The post was in regard to turnkey investment properties in areas with low comps. The quick response he got was, “If the property doesn’t appraise out, you shouldn’t buy it.” Which I think in general is a good rule, but I want to address here that it isn’t just that simple. The value of something is all a matter of perspective. So you have to remember whose lens you are looking through.
How Are Single-Family Homes Valued?
Single-family homes are valued via a comparable sales approach. An appraiser will go out and take a look at the property and compare that property to other properties that have sold in the area. He will make various adjustments to try and create apples to apples comparisons.
Why is This?
Owner-occupants buy the vast majority of single-family homes. So the value of the property is reflected from the perspective of the owner-occupant. How much will someone pay to live in this house in this neighborhood? And when they’ll be going to sell, how much will another owner-occupant pay to be in this neighborhood? The owner-occupant sets the market because they are the consumer. So the comparable sales approach is a snapshot of the market. It shows the value of a house relative to other houses in that neighborhood. It is market value for owner-occupants.

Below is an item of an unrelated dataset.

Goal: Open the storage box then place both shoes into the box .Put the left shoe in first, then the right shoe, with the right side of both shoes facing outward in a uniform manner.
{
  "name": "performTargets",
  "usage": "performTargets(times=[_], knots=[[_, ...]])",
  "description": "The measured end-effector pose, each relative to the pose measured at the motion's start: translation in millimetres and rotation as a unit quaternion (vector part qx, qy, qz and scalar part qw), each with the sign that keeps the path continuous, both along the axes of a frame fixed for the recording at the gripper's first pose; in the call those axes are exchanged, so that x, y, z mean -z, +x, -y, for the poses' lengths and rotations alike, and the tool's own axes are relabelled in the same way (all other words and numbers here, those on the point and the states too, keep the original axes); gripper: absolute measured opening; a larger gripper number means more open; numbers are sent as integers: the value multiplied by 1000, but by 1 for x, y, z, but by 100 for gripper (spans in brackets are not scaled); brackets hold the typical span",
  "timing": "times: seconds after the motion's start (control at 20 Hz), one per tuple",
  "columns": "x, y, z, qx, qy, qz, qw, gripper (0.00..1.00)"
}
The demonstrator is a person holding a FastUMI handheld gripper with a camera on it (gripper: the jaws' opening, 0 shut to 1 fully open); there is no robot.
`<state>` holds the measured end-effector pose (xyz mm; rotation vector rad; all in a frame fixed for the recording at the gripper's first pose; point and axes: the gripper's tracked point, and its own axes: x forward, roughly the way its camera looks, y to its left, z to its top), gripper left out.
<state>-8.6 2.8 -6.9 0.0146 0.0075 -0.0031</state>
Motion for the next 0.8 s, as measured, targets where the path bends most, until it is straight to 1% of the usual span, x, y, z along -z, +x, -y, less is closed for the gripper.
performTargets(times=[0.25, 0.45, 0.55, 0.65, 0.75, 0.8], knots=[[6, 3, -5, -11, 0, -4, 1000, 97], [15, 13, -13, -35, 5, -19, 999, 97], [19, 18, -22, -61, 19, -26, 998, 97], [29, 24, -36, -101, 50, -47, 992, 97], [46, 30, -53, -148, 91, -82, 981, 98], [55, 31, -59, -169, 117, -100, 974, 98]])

But who is really setting that value? Most would say other homebuyers, but I would argue that it isn’t them. It is the banks. The banks have the final say on whether the price the homebuyer pays is appropriate because they are supplying the majority of the money. The bank is out to protect its interest. They will not lend on a property unless the amount they are lending is less than the appraised value. When you look at it from the bank’s perspective, it makes sense. The bank is only looking at the value from the eyes of an owner-occupant.
What is the Value of a Property From an Investor’s Point of View?
An investor is going to value the property from an investment point of view. They treat it as though it was a commercial property. They look at the yield of the property. The amount of money invested versus the amount of money that gets returned. The value of the property is derived from the yield that someone is willing to accept, and this value can be very different from the appraised value.
Let’s try to understand this by using an example of a property in Beverly Hills. It shows the property sold for $1,950,000, and they are trying to rent it for $8,900 a month. This comes in at 0.45%. As a cash flow investor, depending on which rule you use — 1% or 2% — you wouldn’t buy this house. As a 1% investor, you would pay $890,000 and as a 2 percenter, you would be down at $487,500 for that property.
A cash flow investor would value that property very differently. There is a big gap between what the appraised value may be and what the investor’s value is. In this instance, it wouldn’t be a problem for an investor to get a loan on this property if he were able to hit its numbers.
On the other end of the spectrum, when you look at low priced homes in C or D-class neighborhoods, sometimes the appraised value will come in below what an investor may be willing to pay based off of the return. This doesn’t mean their value is wrong; it just isn’t in line with how the banks value single-family homes.
Home appraisals are there to protect banks from overzealous homebuyers, which in turn protects homebuyers from overpaying for a property. I personally don’t think an investor should necessarily pay over the appraised value, but there may be some instances where a sophisticated investor may see more value in a property than what the appraiser may.
Do you invest in single-family homes? How do you calculate their value?